ERBB3 plays an important role in mediating cellular growth and differentiation. Recently, it was identified that CD74-NRG1 fusions lead to overexpression of the EGF-like domain of NRG1 and activates ERBB3 and PI3K-AKT signaling pathways. The fusion was detected in lung adenocarcinomas and served as an important oncogenic factor for ERBB3 driven cancer. A sequential virtual screening strategy has been applied to ERBB3 crystal structure using databases of natural products and Chinese traditional medicine compounds to identify a group of small molecular compound, which has the capability to block ERBB3.
Recently, six small molecular compounds were selected for in-vitro analysis, of which five of the molecules inhibited the growth of A549 cells. Among them, the VS1 compound is the most promising one with IC50 values of 269.75 μM as compared to the positive control of nimustine hydrochloride with IC50 values of 264.14 μM. ERBB3 is mutated in about 2.22% of non-small cell lung carcinoma patients. It is an inclusion criterion in two clinical trials for non-small cell lung carcinoma.
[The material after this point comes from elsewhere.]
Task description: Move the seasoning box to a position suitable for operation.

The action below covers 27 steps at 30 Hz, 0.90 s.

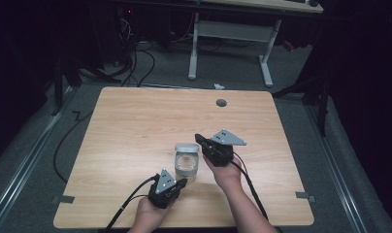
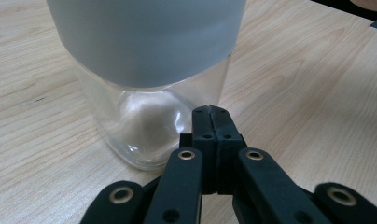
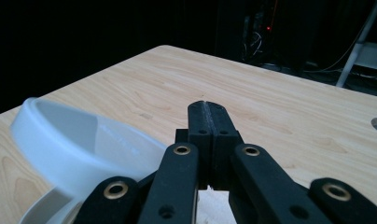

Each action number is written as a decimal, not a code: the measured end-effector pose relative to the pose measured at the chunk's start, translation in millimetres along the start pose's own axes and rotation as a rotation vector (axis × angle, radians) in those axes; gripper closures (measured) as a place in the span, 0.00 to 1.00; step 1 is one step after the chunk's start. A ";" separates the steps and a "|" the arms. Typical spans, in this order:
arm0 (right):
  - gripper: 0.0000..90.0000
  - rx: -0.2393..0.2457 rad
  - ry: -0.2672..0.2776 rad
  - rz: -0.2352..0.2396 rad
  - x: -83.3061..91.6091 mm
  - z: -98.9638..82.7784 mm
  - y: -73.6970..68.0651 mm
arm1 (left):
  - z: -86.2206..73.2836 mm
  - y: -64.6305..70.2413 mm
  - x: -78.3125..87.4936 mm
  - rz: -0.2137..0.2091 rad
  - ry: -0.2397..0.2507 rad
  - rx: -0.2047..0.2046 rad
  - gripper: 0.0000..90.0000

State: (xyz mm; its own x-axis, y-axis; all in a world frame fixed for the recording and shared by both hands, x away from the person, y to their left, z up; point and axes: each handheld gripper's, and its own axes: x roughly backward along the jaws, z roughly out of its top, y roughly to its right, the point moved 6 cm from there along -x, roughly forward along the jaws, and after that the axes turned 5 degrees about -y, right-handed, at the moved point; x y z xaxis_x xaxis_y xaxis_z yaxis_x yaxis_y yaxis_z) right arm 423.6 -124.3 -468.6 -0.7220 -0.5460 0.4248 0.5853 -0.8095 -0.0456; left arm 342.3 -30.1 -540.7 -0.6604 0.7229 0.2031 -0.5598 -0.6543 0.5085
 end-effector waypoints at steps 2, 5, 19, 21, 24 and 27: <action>1.00 0.001 -0.001 0.005 2.3 -3.0 -1.9 | 0.0 0.1 -0.1 0.000 0.000 0.001 1.00; 1.00 0.001 -0.002 0.006 4.8 -5.9 -3.7 | -0.1 0.3 -0.1 0.000 0.001 0.001 1.00; 1.00 0.016 0.004 0.041 18.5 -19.6 -21.1 | -0.1 0.5 0.0 0.000 -0.001 0.003 1.00; 1.00 0.015 0.006 0.039 19.8 -21.0 -22.3 | 0.0 0.3 0.0 0.000 -0.001 0.002 1.00; 1.00 0.014 0.016 0.037 23.8 -20.8 -21.5 | 1.7 0.0 2.0 -0.007 0.003 0.015 1.00; 0.99 0.012 0.019 0.035 26.4 -20.6 -19.8 | 3.5 1.2 5.5 -0.016 0.004 0.020 0.99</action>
State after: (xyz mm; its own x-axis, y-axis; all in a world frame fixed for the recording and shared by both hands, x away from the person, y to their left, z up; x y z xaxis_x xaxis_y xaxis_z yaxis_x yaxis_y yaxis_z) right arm 385.4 -127.1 -475.1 -0.7078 -0.5778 0.4064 0.6146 -0.7873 -0.0489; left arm 339.7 -26.2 -536.1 -0.6535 0.7322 0.1917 -0.5600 -0.6381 0.5284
Extended-release flucytosine, HER2 inhibitor tas0728, and vocimagene amiretrorepvec are the most frequent therapies in non-small cell lung carcinoma trials with ERBB3 alterations as inclusion criteria.
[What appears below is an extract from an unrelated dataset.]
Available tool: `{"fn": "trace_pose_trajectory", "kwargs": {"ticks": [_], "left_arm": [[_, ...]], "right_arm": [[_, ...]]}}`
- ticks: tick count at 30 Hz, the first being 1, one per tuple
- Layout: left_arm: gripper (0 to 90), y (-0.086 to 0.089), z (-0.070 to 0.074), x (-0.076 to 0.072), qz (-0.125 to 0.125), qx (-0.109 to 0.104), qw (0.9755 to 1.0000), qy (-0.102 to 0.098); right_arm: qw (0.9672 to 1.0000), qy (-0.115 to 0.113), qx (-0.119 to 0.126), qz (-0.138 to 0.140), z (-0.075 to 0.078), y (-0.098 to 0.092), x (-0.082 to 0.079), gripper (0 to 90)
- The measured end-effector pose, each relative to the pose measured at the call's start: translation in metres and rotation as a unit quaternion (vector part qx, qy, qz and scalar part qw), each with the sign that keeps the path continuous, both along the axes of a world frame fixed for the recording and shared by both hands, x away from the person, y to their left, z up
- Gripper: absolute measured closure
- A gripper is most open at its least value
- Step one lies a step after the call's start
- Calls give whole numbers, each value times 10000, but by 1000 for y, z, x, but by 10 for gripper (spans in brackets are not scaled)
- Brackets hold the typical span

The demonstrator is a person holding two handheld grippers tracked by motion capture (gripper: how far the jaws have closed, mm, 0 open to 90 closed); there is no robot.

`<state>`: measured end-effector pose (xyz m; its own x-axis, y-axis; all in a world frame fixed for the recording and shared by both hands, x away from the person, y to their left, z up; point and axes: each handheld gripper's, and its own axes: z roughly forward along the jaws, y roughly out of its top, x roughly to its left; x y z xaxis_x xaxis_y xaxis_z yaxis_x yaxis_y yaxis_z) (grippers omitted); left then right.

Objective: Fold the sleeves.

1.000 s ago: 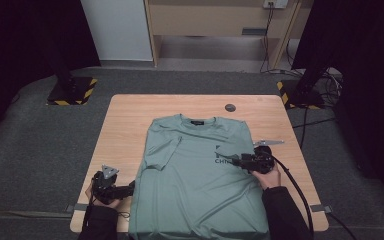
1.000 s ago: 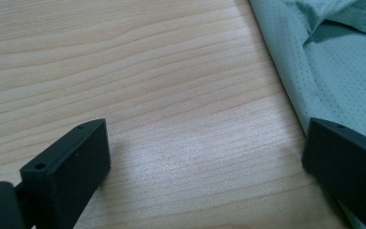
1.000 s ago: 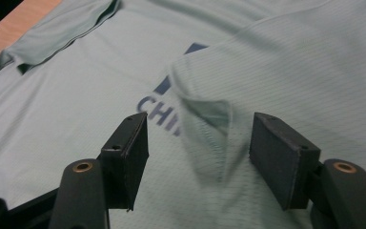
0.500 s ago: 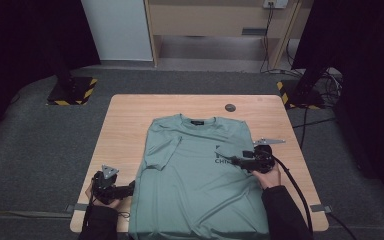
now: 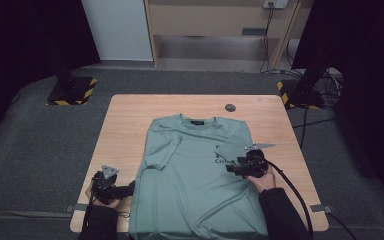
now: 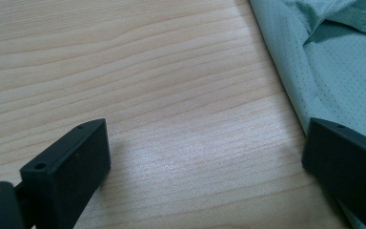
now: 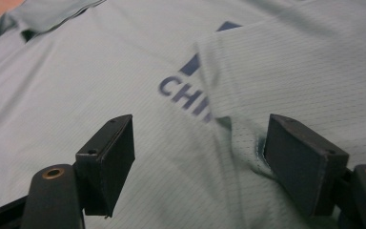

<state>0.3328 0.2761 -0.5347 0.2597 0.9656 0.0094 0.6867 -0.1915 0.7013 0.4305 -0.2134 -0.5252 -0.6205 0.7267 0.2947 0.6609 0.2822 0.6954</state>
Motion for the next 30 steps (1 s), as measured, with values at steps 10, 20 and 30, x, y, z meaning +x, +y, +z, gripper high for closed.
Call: {"fn": "trace_pose_trajectory", "kwargs": {"ticks": [10,20,30], "left_arm": [[12,0,0,0,1,0,10000,-2],[12,0,0,0,-1,0,10000,-2],[12,0,0,0,2,-1,10000,-1]], "right_arm": [[9980,-319,378,-382,19,-12,6,245],[9939,-104,237,-1075,-1,-26,41,252],[9904,-266,39,-1359,-8,-26,53,243]]}}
North America holds the largest share in the ERBB3 market on account of the increasing prevalence of cancer, rising healthcare expenditure, and growing awareness among the people regarding cancer treatment and drug resistance. HER3 is also associated with malignancies of several cancers, including ovarian, breast, prostate, gastric, bladder, lung, melanoma, colorectal, and squamous cell carcinoma. As per the National Cancer Institute, in the U.S. alone, about 1,735,350 new cases of cancer were diagnosed with an incidence rate of 439.2 cases per 100,000 people, and around 609,640 people died due to cancer in 2018. To attend to the dire situation, the governments in the region are encouraging umpteen clinical trials for suppressing HER3 using RTKs, belonging to the EGFR family.
Asia-Pacific’s receptor tyrosine-protein kinase ERBB3 market is projected to grow at a significant pace on account of the rapid increase in the disposable income, surging R&D activities, and growing awareness of cancer therapeutics among the population. In China, Japan, and India, increasing prevalence of cancer is positively driving the market growth. According to the Indian Council of Medical Research (ICMR), in India, around 2.25 million cancer cases are diagnosed every year. In Japan, the cancer rate is at 248 people per 100,000 people. The rising prevalence of non-small-cell lung carcinoma (NSCLC) and increasing level of pathogenic mutations, such as Epidermal Growth Factor Receptor (EGFR), is subsequently boosting the need for EGFR-targeting therapy with tyrosine-kinase inhibitors. Apart from this, the rising medical tourism and increasing investments by umpteen key players, such as Novartis and Sino Biological, in healthcare expansion are boosting the market growth.